Bob Lannon, Natural Language Wrangler
What do you do?
I work for a company called Verilogue, which collects and transcribes the in-office dialogues between physicians and patients. There’s a lot of discussion today about the healthcare system, but the goal of Verilogue’s research is to provide a more realistic idea of what the relationship between physicians and their patients is REALLY like.
Tech/data-wise, the challenge is this: We have over 65,000 recordings and transcripts, and it’s my job to make all of that unstructured data meaningful for our analysts, without them having to read through hundreds of conversations to get at some topic that they want to investigate. Towards that the team and I have designed various advanced searching tools, data visualization and semantically-aware indexes all with the goal of serving up quality results to our users searches.
What do you wish you did?
Everything, just like any other crazy creative person.
But actually, as a matter of fact, I’m going to get my chance to do one thing that I’m very interested in doing: contribute to anthropological and linguistics research. I’m in the planning stages of developing a research-oriented clone of Verilogue’s database, which will make it possible for this one collection of transcriptions and recordings to be annotated by research teams from fields as far flung as ethnography, healthcare outcomes research, formal syntax, discourse analysis, psychology, phonology, automatic speech recognition, and voice synthesis.

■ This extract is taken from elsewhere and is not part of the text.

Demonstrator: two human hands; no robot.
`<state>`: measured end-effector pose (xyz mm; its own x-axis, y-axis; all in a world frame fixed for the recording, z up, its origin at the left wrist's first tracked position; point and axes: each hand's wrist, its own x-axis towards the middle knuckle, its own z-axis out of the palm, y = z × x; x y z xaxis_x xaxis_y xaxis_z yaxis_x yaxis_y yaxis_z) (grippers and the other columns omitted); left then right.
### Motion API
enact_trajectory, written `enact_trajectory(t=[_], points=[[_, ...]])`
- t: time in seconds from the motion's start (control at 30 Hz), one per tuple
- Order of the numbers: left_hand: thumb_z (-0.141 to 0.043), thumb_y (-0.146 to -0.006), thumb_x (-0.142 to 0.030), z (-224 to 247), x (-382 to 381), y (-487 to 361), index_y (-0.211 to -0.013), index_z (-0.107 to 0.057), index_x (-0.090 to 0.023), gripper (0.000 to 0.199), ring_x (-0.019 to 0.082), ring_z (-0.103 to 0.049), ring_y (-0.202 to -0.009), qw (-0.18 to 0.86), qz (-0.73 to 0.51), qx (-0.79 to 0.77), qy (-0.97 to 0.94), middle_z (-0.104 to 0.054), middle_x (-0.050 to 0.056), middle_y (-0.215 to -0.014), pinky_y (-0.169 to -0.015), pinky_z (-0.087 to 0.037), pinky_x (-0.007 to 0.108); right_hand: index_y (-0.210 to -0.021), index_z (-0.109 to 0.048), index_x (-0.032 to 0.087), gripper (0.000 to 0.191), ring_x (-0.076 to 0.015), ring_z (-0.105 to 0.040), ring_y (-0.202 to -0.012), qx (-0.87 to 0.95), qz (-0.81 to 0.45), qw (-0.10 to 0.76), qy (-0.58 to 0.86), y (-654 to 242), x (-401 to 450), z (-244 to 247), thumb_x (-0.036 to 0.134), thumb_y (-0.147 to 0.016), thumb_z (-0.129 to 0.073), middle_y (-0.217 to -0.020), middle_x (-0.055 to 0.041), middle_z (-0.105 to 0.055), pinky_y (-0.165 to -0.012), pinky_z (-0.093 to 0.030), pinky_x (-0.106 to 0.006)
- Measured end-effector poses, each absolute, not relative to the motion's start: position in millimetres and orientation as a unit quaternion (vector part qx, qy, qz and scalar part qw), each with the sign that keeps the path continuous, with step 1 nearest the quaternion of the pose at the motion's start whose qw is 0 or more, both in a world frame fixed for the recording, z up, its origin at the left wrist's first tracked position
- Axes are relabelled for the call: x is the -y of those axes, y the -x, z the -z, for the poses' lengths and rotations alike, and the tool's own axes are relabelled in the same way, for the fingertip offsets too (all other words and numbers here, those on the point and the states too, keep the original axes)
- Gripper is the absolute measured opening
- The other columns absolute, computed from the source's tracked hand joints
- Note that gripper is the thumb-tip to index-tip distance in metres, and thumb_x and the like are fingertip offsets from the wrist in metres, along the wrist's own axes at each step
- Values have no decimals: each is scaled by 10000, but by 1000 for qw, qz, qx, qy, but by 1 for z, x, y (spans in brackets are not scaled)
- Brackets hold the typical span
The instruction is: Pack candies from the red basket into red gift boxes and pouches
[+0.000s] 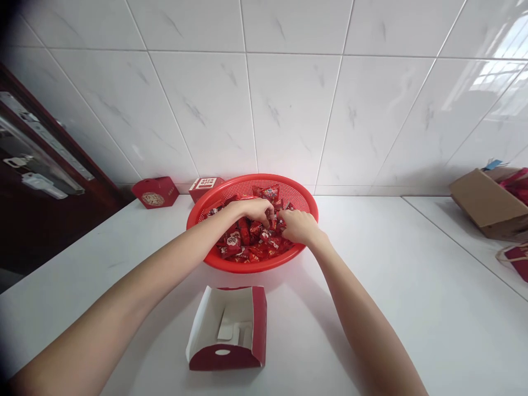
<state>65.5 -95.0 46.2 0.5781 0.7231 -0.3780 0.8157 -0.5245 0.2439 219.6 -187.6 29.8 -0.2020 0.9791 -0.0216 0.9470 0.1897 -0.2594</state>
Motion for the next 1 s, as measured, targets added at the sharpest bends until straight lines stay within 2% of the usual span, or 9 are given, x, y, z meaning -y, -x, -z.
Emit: enact_trajectory(t=[0.1,0.17,0.37,0.53,0.63,0.73,0.9,1.0], points=[[-809,-653,-212,-45,96,-67,-1062,-739,-251,417,212,-703,-1016,194,117,-429,-874,-791,-8,-1063,-762,-507,218,-1054,-724,255,424,-322,-708,-891,766,-110,61,631,-218,188,-28,60,-684,-655,-957,-95,-762,-671,-448,-343],[-782,-659,-183,-44,97,-67,-1083,-729,-237,431,219,-713,-1011,212,120,-408,-880,-799,-1,-1049,-785,-520,227,-1026,-727,244,432,-328,-709,-894,765,-114,61,631,-217,188,-28,29,-659,-650,-948,-107,-762,-672,-452,-344],[-719,-679,-154,-41,96,-66,-987,-742,-220,316,212,-715,-978,249,121,-394,-876,-798,-11,-1032,-793,-524,230,-999,-731,225,397,-300,-712,-875,770,-149,123,608,-221,188,-32,10,-706,-572,-932,-91,-767,-674,-481,-330],[-757,-656,-186,-37,94,-69,-875,-755,-202,219,245,-711,-931,239,133,-410,-870,-788,16,-932,-795,-539,264,-1171,-673,212,503,-222,-733,-901,754,-214,225,579,-232,184,-34,2,-775,-445,-955,-45,-790,-758,-561,-293],[-758,-651,-175,-37,95,-71,-911,-772,-218,263,236,-706,-982,252,141,-401,-870,-792,4,-1006,-833,-541,253,-1136,-667,198,447,-234,-736,-913,714,-314,308,545,-238,180,-30,27,-766,-485,-955,-53,-793,-788,-591,-327],[-800,-618,-181,-40,98,-73,-871,-786,-241,260,222,-697,-1020,267,155,-386,-869,-794,-23,-1048,-866,-533,232,-1109,-657,194,398,-224,-728,-832,672,-384,358,522,-240,178,-28,51,-767,-513,-895,-48,-785,-780,-597,-354],[-908,-509,-292,-43,99,-74,-738,-786,-269,261,251,-679,-1020,244,205,-392,-863,-797,-30,-962,-927,-497,270,-1121,-652,177,362,-181,-667,-715,618,-428,418,510,-241,179,-32,115,-766,-616,-781,-15,-738,-739,-572,-342],[-911,-504,-313,-45,95,-69,-736,-771,-255,277,242,-675,-981,267,139,-406,-863,-782,-22,-923,-851,-492,256,-1087,-674,183,350,-182,-655,-728,606,-445,429,501,-241,181,-36,140,-739,-683,-767,-13,-724,-728,-554,-336]])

Have you ever been to a BarCamp before? If so, which one(s)?
Nope!
If you were to lead a session, what would it be about?
Text clustering algorithms in Python, statistical computing in R or maybe leveraging Lucene indexes with the semanticvectors package.
Give us one interesting fact about yourself!
I’m painted on the side of the Philadelphia International Airport, as part of the mural “How Philly Moves,” because, you know….I move.